- SUPPLIED RECORDS
______

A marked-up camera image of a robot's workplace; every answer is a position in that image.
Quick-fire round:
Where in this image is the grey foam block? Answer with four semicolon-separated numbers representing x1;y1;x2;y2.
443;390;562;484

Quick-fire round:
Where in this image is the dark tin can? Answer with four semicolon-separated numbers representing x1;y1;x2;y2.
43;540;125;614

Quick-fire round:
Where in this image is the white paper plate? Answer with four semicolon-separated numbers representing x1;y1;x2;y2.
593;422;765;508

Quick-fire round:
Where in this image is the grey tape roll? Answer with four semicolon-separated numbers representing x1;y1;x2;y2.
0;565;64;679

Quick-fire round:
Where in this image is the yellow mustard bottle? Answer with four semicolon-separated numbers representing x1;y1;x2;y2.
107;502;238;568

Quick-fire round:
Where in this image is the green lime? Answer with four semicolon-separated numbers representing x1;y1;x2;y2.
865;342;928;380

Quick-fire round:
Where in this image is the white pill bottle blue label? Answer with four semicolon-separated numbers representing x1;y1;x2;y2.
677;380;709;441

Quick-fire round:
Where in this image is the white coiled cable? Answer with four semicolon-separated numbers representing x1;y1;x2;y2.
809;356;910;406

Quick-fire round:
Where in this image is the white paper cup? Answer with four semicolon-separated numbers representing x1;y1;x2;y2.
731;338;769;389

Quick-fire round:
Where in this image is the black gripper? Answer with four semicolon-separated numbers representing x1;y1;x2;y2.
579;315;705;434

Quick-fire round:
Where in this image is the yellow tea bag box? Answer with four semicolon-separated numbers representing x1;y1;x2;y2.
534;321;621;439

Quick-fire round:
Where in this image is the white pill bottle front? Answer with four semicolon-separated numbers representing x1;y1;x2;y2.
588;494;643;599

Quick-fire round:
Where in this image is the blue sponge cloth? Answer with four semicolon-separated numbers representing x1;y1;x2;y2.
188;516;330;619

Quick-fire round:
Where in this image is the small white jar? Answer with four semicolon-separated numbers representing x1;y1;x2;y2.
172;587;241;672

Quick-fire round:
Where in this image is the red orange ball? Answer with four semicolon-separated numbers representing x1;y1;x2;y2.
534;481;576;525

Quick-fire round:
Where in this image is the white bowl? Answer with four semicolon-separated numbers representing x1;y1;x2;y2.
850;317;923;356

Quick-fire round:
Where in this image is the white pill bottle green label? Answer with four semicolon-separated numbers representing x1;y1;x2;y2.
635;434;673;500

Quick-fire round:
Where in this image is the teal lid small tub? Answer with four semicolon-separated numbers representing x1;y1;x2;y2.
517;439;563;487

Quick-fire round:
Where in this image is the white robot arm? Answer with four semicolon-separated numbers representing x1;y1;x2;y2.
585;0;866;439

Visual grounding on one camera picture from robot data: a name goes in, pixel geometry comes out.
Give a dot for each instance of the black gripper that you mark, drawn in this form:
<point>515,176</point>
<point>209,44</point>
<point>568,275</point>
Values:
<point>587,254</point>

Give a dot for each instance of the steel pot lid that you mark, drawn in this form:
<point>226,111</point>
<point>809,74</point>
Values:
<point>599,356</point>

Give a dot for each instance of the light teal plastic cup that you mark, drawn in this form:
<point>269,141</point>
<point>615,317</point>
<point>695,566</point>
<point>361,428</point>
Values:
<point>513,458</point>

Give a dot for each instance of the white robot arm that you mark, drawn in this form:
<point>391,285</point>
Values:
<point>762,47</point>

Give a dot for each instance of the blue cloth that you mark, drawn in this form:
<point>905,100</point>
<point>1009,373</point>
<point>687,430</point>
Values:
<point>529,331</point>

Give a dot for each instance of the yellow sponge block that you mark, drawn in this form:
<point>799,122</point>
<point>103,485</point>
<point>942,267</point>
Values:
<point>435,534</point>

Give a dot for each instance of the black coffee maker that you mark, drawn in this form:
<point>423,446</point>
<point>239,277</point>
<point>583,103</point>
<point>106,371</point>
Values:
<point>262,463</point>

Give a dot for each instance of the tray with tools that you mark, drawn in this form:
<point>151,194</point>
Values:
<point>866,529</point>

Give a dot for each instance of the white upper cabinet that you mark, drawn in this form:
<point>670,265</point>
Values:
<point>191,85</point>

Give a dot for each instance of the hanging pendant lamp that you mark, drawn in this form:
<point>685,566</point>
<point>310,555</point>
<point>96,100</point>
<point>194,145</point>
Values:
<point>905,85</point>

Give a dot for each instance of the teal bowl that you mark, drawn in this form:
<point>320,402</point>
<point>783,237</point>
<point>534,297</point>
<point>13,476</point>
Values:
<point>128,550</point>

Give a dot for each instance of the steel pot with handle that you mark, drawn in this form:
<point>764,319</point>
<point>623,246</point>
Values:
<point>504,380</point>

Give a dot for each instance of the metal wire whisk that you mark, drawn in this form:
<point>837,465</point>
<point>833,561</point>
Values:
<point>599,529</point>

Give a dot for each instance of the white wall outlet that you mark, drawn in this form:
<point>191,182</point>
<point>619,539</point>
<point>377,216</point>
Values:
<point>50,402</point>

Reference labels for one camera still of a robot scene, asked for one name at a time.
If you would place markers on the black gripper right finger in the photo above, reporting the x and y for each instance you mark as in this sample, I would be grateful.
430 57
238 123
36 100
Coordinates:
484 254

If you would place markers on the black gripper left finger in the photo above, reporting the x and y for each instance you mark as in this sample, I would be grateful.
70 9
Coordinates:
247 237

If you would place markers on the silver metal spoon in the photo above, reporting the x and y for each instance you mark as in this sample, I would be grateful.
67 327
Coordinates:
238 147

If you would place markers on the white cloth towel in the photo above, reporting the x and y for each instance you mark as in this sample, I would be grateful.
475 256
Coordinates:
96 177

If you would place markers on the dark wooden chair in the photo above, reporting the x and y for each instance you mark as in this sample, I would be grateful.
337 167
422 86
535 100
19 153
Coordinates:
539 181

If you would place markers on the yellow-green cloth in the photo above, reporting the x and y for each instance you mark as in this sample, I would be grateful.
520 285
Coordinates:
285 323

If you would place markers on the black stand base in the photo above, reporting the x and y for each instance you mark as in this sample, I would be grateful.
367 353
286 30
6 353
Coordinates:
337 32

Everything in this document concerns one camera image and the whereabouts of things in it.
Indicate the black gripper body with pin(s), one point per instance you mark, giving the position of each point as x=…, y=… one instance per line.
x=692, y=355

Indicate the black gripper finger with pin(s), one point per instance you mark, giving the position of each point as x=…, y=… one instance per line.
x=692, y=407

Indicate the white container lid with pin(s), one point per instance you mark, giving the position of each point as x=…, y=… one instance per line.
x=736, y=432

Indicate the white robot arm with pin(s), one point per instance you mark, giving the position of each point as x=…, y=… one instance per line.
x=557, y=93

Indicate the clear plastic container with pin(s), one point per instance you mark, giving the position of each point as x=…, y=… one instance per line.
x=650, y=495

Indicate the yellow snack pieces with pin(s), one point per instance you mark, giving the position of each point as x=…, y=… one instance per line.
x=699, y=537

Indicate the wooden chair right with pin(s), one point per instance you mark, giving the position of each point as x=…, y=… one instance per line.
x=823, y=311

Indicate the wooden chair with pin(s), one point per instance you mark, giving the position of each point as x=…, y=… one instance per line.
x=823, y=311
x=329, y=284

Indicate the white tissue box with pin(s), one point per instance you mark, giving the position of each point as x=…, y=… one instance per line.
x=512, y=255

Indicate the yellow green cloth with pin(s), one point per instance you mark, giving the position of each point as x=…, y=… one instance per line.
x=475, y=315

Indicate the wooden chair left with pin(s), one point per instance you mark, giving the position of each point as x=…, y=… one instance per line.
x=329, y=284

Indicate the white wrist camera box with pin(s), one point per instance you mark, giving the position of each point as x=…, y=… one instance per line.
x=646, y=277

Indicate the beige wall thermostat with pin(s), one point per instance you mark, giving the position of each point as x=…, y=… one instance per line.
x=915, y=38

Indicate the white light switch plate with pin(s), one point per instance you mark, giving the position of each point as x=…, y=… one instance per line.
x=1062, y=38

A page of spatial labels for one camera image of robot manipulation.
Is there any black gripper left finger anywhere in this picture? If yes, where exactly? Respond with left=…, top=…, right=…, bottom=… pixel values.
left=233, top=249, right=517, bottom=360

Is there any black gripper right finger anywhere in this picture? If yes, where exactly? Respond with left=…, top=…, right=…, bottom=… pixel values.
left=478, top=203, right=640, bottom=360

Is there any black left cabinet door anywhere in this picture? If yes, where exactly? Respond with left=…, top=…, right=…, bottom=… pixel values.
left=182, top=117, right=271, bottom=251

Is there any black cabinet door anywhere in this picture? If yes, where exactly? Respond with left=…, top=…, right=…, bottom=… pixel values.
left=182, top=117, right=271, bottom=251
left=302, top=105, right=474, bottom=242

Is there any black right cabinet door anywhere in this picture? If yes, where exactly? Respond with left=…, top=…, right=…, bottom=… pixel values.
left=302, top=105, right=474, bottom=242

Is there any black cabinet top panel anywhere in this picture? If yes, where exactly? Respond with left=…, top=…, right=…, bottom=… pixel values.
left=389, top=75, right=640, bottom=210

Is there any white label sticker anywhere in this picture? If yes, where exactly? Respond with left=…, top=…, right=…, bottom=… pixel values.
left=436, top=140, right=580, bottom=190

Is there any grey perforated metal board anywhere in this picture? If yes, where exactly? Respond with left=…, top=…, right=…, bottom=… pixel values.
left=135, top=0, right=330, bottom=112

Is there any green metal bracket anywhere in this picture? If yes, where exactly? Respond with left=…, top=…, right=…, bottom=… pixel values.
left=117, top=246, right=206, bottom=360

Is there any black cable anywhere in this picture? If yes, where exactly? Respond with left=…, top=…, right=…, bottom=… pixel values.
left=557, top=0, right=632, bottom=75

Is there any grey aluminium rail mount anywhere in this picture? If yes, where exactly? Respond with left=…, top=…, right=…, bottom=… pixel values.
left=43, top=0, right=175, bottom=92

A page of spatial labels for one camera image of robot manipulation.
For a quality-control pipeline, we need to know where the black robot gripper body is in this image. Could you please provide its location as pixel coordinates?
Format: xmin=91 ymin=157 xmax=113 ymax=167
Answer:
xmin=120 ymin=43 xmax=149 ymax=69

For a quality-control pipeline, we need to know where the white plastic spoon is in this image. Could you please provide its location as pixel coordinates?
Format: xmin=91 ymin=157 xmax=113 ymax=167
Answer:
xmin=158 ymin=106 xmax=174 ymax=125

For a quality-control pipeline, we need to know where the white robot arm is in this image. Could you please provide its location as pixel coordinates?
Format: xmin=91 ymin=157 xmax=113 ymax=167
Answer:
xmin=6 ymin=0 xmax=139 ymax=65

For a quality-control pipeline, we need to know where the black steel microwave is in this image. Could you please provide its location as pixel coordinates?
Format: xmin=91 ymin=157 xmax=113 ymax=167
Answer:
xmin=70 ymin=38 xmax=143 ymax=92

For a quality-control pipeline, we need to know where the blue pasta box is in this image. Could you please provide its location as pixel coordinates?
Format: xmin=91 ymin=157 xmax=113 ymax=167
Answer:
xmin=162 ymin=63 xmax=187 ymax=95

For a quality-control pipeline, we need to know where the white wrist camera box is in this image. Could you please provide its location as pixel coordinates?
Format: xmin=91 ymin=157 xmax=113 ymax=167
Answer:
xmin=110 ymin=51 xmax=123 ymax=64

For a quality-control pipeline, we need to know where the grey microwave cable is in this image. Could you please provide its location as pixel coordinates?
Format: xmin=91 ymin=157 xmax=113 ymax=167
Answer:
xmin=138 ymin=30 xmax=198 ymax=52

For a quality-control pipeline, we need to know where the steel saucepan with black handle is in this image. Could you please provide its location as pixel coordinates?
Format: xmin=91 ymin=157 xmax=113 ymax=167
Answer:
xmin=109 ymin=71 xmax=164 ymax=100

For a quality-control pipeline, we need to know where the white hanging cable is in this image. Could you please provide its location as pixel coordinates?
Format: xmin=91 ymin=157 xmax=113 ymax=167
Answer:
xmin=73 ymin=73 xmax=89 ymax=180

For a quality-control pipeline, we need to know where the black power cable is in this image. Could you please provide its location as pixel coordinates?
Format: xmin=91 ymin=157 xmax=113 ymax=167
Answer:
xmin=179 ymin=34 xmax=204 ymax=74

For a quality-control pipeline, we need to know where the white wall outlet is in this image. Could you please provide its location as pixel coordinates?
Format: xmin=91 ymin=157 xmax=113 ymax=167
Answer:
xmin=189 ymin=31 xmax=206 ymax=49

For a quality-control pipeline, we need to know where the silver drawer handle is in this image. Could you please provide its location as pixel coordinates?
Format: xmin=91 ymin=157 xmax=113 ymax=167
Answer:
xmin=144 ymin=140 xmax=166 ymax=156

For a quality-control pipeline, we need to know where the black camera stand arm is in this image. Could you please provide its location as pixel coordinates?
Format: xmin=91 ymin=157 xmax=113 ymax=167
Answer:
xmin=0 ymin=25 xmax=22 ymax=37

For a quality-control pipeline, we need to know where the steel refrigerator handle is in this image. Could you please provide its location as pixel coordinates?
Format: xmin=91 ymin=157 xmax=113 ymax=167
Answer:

______

- YOUR GOAL
Reproduce exactly the section above that begins at the line containing "Give a dot for each instance of the white robot" and ends at the line containing "<point>128,550</point>", leaving out all other lines.

- ANSWER TO THIS TASK
Give a dot for each instance of the white robot arm that you mark, drawn in this form:
<point>391,285</point>
Values:
<point>762,47</point>

Give a dot for each instance of the blue cloth that you mark, drawn in this form:
<point>905,100</point>
<point>1009,373</point>
<point>687,430</point>
Values:
<point>529,331</point>

Give a dot for each instance of the yellow sponge block that you mark, drawn in this form:
<point>799,122</point>
<point>103,485</point>
<point>942,267</point>
Values:
<point>435,534</point>

Give a dot for each instance of the black coffee maker that you mark, drawn in this form:
<point>423,446</point>
<point>239,277</point>
<point>583,103</point>
<point>106,371</point>
Values:
<point>262,463</point>

Give a dot for each instance of the tray with tools that you mark, drawn in this form:
<point>151,194</point>
Values:
<point>866,529</point>

Give a dot for each instance of the white upper cabinet that you mark, drawn in this form:
<point>670,265</point>
Values:
<point>191,85</point>

Give a dot for each instance of the hanging pendant lamp that you mark, drawn in this form:
<point>685,566</point>
<point>310,555</point>
<point>96,100</point>
<point>194,145</point>
Values:
<point>905,85</point>

Give a dot for each instance of the teal bowl that you mark, drawn in this form:
<point>320,402</point>
<point>783,237</point>
<point>534,297</point>
<point>13,476</point>
Values:
<point>128,550</point>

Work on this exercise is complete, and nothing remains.